--- Task ---
Your answer should consist of every line in the records that holds "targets".

--- Data for this task ---
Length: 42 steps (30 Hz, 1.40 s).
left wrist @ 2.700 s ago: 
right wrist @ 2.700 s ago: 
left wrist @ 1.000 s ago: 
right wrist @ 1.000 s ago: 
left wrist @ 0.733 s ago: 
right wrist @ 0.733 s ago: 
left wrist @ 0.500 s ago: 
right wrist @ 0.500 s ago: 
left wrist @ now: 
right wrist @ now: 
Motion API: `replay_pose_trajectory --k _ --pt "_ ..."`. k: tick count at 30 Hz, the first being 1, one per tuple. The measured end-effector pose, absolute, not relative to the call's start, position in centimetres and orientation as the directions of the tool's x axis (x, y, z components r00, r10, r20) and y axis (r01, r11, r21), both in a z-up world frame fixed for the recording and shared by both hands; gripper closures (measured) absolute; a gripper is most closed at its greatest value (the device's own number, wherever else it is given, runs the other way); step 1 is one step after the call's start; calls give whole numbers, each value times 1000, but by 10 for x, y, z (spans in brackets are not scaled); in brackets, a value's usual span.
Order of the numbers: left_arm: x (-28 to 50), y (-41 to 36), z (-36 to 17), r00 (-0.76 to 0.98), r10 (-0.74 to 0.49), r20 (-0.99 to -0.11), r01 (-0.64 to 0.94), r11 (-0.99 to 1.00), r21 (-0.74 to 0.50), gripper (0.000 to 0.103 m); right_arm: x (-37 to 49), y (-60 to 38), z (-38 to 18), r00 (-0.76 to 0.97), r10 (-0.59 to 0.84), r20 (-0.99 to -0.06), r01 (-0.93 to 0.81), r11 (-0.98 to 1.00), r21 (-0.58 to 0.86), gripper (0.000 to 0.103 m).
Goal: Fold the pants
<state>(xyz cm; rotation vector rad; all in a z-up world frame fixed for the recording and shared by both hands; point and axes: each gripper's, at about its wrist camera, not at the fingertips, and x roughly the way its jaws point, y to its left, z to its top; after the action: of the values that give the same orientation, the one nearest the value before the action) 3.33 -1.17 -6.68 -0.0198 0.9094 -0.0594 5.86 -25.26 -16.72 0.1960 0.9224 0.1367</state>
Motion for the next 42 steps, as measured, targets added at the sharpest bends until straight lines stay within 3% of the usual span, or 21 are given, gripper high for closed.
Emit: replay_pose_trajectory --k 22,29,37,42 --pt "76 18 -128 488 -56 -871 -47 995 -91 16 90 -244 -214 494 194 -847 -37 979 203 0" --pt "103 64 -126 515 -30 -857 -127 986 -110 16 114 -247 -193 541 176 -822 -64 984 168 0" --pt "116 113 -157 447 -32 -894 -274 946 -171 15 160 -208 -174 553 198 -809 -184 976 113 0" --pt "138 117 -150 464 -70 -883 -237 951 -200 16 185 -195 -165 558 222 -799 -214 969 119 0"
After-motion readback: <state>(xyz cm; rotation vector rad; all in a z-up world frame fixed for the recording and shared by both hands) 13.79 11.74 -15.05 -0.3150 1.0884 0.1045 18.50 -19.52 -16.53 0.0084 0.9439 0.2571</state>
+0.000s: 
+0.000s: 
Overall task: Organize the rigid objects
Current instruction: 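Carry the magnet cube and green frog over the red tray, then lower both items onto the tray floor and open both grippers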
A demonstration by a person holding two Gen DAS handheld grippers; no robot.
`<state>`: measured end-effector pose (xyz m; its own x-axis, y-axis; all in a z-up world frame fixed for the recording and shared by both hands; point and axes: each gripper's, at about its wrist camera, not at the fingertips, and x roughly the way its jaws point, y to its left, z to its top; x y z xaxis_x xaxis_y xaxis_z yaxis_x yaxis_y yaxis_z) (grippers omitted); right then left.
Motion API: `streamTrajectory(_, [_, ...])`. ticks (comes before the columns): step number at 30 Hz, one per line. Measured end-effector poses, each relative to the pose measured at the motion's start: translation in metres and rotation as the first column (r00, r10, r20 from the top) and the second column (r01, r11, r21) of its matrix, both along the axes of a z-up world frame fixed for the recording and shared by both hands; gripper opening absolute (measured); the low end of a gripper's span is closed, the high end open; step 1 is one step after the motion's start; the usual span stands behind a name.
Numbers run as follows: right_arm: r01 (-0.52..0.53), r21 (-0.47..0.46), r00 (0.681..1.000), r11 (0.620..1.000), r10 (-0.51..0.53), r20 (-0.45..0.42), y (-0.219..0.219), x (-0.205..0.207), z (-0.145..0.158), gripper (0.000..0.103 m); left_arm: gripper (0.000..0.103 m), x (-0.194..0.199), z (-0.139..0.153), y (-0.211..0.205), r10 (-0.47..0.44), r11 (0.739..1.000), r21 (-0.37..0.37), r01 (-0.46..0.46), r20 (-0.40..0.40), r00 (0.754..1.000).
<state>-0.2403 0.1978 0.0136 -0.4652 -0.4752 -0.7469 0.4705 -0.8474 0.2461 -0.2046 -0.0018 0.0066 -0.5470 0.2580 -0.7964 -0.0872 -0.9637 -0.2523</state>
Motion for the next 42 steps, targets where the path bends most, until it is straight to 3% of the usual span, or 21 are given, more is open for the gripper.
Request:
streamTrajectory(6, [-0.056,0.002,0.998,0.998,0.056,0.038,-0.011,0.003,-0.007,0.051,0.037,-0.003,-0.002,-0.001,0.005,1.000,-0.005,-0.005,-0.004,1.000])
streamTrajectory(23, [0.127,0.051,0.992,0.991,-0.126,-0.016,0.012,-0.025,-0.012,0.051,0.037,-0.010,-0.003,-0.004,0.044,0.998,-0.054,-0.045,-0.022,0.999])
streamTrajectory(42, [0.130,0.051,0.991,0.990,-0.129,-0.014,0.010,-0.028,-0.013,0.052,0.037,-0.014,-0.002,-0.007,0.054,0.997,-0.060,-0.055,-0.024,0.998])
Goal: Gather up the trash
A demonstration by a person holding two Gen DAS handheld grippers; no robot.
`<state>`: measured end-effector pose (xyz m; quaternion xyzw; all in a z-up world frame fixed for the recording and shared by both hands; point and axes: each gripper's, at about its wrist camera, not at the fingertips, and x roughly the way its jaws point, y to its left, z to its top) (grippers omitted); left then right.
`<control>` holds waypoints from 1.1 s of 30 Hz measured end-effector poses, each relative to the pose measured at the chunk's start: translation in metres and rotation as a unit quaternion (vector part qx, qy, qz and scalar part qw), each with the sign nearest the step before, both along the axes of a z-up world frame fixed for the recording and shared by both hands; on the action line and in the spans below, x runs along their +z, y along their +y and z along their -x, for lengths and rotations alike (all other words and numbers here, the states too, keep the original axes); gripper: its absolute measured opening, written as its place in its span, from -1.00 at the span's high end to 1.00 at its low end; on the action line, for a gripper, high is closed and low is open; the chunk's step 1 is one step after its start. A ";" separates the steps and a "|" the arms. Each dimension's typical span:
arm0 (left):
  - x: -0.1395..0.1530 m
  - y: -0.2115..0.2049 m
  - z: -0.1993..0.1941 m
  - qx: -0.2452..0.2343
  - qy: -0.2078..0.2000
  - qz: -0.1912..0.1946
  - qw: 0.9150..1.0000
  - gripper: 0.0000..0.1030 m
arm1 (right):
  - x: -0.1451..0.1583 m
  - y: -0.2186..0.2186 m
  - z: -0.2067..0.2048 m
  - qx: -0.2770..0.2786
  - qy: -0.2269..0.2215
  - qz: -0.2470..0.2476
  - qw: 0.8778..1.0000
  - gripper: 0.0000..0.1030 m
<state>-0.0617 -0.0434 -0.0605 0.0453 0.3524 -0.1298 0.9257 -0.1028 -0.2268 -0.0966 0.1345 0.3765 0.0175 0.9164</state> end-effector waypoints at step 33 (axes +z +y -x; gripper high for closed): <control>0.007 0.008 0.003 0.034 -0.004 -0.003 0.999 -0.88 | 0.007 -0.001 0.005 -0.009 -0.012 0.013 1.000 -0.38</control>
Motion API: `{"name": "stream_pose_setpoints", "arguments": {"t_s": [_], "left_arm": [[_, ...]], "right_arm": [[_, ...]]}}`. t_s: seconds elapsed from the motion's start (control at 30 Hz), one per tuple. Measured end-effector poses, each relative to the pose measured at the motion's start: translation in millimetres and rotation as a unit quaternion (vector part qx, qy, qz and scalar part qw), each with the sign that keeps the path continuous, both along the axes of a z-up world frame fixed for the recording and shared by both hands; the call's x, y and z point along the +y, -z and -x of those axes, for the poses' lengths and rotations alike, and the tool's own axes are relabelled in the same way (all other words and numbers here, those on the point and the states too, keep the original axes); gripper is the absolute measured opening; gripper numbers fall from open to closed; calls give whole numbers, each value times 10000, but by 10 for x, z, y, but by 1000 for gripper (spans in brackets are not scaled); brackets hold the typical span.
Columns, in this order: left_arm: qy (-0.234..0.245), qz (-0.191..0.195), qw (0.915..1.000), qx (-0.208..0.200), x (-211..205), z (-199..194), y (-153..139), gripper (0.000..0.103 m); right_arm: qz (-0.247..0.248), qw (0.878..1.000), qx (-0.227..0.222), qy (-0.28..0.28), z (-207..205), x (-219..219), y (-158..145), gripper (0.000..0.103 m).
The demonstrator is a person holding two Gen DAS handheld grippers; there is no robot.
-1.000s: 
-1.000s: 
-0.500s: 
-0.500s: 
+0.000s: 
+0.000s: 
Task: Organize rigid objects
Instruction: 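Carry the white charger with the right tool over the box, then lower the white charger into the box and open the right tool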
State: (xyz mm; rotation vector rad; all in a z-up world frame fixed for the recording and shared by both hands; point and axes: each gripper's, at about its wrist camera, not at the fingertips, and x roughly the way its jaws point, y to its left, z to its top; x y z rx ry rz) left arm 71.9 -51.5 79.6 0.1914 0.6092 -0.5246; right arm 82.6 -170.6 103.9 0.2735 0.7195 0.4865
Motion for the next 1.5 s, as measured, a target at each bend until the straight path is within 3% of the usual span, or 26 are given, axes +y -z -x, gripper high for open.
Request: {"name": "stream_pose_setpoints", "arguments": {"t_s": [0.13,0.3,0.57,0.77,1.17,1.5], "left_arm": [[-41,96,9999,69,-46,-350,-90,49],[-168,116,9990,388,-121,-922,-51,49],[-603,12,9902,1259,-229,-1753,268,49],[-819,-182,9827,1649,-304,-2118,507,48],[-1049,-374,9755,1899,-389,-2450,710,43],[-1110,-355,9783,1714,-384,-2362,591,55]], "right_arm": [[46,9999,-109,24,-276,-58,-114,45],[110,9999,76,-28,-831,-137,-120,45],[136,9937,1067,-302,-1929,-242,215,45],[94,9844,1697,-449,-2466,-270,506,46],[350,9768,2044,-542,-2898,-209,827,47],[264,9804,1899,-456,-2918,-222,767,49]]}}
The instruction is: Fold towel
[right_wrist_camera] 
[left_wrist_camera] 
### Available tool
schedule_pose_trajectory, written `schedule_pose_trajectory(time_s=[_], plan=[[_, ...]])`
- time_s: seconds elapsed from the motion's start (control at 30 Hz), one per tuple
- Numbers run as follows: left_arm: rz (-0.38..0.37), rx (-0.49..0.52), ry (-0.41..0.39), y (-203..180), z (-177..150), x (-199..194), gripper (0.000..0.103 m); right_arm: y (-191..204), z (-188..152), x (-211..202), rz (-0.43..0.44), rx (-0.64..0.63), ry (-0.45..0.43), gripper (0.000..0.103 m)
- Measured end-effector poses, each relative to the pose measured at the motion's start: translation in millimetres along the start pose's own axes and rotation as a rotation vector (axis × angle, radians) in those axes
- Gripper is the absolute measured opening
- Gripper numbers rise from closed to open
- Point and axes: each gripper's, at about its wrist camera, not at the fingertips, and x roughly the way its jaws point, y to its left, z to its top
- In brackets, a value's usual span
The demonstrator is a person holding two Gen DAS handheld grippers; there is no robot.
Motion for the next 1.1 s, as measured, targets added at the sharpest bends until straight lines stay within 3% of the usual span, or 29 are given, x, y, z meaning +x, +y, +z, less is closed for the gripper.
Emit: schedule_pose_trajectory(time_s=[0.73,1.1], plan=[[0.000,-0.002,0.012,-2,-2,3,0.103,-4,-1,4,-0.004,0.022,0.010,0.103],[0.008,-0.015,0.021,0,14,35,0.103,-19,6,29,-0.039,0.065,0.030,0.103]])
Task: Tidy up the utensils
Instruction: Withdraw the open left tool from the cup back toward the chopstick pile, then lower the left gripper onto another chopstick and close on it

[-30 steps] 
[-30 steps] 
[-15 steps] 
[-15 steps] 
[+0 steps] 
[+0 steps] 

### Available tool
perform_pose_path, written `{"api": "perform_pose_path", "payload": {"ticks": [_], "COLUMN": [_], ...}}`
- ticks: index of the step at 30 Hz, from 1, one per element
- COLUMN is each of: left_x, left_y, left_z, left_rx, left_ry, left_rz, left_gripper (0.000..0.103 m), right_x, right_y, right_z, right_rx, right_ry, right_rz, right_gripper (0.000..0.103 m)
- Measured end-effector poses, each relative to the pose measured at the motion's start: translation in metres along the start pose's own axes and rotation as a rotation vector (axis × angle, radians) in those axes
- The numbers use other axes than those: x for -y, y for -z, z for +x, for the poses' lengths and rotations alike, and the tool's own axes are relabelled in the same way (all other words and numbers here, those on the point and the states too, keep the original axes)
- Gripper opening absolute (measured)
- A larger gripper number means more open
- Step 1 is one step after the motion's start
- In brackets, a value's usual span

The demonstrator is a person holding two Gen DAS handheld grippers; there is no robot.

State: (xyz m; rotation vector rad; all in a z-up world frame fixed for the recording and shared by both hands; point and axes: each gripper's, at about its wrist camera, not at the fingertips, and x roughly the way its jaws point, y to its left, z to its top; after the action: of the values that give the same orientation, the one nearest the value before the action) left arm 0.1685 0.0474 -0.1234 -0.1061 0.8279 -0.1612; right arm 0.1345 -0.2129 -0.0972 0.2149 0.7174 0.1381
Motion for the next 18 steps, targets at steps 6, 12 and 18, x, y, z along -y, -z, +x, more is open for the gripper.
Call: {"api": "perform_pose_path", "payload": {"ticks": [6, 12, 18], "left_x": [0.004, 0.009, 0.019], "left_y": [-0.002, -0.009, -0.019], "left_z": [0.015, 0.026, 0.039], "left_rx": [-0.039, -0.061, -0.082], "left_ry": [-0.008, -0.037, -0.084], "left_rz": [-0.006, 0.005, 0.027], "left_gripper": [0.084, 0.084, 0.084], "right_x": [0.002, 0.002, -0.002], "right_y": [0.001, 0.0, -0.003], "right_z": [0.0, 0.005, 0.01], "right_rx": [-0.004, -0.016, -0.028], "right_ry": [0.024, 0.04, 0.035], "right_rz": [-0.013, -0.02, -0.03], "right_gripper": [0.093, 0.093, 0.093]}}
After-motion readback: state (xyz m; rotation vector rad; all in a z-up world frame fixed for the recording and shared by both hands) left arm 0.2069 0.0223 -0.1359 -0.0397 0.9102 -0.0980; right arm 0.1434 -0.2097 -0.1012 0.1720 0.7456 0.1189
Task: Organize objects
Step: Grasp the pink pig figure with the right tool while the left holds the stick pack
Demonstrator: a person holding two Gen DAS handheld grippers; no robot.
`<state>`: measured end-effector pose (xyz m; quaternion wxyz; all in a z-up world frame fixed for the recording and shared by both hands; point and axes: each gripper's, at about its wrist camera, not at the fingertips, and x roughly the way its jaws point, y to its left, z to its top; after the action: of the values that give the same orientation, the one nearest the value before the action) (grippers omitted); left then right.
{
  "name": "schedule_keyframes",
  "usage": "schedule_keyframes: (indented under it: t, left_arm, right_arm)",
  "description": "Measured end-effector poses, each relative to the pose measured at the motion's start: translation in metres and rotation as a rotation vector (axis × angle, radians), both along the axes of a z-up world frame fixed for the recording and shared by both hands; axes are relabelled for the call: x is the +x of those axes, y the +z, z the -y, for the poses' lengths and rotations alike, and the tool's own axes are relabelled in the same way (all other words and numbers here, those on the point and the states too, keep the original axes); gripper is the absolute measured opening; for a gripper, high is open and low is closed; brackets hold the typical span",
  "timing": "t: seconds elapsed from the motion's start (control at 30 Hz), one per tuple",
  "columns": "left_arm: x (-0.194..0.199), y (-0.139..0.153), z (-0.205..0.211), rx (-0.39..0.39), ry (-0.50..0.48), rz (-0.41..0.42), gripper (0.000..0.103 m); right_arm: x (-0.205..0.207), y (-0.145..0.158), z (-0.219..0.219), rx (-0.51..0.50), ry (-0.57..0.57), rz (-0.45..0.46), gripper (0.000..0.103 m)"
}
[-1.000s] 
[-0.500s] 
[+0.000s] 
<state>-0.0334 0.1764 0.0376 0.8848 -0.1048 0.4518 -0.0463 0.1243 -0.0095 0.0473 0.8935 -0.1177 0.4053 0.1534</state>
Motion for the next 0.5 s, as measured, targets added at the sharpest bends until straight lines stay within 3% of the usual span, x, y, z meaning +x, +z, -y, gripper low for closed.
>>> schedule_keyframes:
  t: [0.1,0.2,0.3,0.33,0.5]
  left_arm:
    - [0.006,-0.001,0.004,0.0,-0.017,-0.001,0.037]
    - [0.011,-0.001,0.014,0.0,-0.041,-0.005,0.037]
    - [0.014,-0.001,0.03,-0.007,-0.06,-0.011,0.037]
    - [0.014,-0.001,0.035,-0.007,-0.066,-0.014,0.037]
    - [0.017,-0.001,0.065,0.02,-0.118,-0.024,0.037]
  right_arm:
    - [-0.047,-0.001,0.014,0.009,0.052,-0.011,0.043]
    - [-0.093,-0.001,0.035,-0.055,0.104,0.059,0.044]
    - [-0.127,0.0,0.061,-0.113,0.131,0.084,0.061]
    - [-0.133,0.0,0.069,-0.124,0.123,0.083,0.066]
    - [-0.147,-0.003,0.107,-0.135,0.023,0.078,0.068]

--- Exercise response ---
Motion for the next 42 steps, as measured, targets added at the sharpest bends until straight lines stay within 3% of the usual span, or 21 are given, gripper high for closed.
Motion for the next 42 steps, targets where the path bends most, until it is straight to 3% of the usual span, or 21 are given, more is open for the gripper.
Motion for the next 1.1 s, as measured, targets added at the sharpest bends until straight lines stay within 3% of the usual span, or 29 are given, x, y, z meaning +x, +y, +z, less is closed for the gripper.
Motion for the next 18 steps, targets at steps 6, 12 and 18, x, y, z along -y, -z, +x, more is open for the gripper.
Motion for the next 0.5 s, as measured, targets added at the sharpest bends until straight lines stay within 3% of the usual span, x, y, z meaning +x, +z, -y, gripper low for closed.

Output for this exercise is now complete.